Infrastructure and DevOps engineer with 7+ years of experience implementing and managing CI/CD pipelines, infrastructure-as-code, and cloud platforms. End-to-end ownership across AWS, Azure, GCP and OpenStack, including networking, security, monitoring, and compliance (PCI-DSS 4.0). Comfortable with Linux at every level, from RHEL production fleets to building Gentoo and LFS as a daily driver. Known for fast execution and shipping reliable platforms that scale with the product.
Experience
Cloud Infrastructure Engineer, Farel (YC S20)
Jul 2023 – Present · Full-time
Migrated the entire production stack from AWS to Azure as the initial onboarding engagement, using Terraform, Ansible, and GitLab CI.
Built and maintain the company's first PCI-DSS 4.0 compliant infrastructure from scratch.
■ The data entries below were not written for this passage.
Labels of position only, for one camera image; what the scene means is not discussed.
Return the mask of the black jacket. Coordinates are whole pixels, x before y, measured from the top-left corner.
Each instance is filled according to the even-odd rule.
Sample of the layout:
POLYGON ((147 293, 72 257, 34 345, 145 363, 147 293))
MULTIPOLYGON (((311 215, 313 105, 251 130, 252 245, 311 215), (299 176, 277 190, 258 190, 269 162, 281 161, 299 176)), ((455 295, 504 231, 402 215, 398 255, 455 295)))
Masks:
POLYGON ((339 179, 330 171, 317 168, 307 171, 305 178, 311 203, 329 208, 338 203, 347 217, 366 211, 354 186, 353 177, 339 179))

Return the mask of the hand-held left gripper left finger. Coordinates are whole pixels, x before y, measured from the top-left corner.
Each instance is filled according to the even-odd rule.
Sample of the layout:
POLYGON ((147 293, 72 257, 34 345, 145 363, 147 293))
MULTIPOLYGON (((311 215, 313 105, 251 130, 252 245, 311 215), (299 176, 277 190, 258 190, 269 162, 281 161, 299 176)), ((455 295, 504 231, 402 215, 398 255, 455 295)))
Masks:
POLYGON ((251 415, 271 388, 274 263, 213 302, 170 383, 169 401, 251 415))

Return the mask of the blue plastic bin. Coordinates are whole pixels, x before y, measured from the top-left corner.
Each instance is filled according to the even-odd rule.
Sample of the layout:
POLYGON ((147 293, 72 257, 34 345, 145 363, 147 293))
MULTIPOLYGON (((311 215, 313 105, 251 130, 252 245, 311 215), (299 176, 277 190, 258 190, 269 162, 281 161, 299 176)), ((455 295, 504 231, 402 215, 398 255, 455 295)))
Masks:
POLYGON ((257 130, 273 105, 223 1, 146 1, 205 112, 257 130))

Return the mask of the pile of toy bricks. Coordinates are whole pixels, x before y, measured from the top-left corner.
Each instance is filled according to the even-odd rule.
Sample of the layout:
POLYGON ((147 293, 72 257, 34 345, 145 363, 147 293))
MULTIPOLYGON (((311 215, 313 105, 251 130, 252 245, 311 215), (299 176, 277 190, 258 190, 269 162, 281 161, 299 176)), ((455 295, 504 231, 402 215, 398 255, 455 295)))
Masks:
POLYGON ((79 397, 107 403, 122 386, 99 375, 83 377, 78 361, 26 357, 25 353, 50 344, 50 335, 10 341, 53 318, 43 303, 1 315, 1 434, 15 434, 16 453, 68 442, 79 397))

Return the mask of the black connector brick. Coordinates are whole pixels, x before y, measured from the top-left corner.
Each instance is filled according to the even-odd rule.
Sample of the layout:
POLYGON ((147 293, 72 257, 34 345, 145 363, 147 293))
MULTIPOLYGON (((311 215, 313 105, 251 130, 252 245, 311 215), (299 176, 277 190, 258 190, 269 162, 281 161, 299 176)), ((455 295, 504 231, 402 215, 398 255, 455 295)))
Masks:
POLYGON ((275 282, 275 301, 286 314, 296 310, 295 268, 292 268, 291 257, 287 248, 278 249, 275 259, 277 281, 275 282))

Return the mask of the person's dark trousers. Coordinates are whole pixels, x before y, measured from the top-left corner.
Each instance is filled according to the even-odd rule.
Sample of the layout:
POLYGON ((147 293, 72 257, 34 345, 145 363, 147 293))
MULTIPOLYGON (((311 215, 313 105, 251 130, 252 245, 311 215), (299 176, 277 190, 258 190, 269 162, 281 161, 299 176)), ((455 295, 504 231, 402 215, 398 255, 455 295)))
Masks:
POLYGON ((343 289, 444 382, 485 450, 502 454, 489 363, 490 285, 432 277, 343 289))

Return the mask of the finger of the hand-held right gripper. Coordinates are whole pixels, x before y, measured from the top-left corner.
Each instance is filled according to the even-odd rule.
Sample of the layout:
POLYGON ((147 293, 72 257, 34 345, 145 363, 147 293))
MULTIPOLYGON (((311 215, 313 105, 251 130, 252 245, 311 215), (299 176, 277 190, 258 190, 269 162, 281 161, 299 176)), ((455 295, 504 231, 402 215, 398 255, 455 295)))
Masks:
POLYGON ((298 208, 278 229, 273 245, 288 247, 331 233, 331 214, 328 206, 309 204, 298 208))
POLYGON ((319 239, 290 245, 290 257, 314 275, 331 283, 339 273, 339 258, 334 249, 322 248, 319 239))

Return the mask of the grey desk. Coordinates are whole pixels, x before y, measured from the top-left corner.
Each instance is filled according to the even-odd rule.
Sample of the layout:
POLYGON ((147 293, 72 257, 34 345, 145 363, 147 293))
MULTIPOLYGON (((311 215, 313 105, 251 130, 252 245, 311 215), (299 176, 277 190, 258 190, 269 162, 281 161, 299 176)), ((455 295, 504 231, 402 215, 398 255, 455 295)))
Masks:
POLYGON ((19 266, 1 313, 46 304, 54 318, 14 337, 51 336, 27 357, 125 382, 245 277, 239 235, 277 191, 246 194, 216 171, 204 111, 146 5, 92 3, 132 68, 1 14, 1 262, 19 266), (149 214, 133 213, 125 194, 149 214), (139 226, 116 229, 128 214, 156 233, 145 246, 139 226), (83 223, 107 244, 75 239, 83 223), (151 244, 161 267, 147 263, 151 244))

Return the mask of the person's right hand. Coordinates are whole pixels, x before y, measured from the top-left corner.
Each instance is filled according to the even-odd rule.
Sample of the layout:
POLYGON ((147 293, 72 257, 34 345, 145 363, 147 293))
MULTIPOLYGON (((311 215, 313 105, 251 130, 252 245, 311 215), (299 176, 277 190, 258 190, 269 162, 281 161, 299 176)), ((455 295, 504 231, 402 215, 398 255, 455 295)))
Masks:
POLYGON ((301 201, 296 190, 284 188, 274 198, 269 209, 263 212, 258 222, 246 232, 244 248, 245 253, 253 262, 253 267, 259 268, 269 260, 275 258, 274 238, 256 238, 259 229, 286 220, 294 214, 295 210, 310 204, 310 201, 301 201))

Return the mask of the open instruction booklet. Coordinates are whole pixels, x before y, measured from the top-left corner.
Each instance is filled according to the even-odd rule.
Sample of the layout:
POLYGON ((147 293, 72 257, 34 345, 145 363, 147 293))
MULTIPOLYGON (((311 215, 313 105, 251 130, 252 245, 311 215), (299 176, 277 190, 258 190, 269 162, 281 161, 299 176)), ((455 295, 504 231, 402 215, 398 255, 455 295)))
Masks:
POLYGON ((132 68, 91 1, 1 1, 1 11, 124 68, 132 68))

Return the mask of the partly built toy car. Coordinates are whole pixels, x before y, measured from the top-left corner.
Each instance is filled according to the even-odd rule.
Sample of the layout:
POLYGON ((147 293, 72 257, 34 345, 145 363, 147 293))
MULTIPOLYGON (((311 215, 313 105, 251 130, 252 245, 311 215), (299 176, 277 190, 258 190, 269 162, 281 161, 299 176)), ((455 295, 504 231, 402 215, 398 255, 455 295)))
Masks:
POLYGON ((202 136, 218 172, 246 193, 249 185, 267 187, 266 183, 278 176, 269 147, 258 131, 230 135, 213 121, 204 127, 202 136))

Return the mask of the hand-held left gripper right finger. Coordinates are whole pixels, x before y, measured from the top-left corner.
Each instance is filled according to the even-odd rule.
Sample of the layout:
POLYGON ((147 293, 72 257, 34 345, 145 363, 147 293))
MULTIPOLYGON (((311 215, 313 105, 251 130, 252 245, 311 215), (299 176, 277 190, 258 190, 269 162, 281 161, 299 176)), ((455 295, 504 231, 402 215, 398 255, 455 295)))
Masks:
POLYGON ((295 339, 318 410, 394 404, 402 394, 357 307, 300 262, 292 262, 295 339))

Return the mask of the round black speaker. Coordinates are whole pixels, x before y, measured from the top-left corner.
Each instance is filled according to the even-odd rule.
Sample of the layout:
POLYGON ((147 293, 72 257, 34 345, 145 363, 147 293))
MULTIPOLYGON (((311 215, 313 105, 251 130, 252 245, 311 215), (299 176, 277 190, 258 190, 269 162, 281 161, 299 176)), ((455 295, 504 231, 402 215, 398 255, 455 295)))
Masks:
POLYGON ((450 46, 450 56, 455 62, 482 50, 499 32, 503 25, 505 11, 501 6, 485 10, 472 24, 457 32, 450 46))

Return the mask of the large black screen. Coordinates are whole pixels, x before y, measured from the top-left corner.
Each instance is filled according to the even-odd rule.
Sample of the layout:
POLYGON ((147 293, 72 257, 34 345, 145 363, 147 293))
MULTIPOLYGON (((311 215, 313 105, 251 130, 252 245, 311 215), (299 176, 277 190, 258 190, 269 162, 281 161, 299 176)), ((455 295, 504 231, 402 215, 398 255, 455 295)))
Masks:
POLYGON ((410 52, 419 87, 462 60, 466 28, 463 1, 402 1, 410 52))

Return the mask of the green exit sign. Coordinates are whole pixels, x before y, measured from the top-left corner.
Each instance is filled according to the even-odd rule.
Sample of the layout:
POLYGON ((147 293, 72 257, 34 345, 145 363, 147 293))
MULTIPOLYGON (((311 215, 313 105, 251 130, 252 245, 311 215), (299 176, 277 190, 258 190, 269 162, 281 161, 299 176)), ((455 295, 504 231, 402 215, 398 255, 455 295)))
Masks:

Passed annual re-validation in 2024, 2025, and 2026.
Implemented branch-isolated Kubernetes environments: each Git branch spawns an ephemeral, fully isolated deployment that auto-removes on merge, enabling parallel non-blocking development.
Connected Azure Kubernetes workloads to multi-country on-premise data centers via policy-based IPSec (StrongSwan + iptables + Ansible).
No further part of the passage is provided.